=== Aim of the exercise ===
Scan the material below, then work out how many of its lines contain the word "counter"; reply with that number only.

=== Provided data ===
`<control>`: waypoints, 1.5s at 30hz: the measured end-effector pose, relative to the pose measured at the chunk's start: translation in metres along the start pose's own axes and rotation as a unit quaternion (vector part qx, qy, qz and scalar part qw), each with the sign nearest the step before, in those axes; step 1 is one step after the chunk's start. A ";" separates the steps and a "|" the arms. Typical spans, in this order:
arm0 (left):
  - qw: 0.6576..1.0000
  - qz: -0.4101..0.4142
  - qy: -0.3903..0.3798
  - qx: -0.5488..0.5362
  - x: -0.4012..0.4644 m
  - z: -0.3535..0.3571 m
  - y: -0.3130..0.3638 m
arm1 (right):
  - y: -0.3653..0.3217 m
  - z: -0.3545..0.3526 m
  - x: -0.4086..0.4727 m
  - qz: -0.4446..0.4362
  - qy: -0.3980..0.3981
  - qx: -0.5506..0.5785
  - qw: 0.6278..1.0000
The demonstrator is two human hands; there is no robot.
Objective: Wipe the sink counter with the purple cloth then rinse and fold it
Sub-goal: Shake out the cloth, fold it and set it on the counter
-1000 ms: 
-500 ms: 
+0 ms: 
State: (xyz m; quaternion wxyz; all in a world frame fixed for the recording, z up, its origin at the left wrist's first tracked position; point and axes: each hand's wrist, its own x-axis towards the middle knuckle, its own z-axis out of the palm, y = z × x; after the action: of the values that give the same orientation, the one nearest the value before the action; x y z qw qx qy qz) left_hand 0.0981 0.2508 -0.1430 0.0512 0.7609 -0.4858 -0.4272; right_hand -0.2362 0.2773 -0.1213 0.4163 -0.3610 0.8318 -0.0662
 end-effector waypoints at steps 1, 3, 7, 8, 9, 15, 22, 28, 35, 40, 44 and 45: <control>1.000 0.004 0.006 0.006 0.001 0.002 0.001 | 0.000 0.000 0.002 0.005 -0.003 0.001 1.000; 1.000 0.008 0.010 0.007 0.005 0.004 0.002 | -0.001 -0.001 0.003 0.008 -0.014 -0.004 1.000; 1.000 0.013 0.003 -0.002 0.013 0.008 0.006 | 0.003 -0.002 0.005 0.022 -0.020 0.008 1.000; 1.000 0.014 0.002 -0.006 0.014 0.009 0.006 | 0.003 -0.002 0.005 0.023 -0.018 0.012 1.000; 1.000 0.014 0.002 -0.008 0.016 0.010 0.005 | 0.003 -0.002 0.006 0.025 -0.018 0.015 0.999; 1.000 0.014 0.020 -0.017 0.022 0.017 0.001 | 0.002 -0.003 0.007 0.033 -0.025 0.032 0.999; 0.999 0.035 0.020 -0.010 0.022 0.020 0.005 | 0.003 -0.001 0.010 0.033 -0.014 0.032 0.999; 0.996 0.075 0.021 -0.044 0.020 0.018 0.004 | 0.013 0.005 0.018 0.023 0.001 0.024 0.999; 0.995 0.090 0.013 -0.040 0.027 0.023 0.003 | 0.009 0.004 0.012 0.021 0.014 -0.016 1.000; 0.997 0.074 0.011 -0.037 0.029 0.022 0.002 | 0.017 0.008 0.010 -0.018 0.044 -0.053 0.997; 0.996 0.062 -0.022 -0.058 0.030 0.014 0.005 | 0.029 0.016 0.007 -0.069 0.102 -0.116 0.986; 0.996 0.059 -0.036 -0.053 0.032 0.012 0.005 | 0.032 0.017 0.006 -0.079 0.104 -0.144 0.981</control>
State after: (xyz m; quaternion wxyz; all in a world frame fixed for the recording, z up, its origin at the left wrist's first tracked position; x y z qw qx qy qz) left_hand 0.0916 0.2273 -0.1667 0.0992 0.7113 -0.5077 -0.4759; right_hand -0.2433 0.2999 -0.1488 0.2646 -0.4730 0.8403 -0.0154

=== Reply to the task ===
2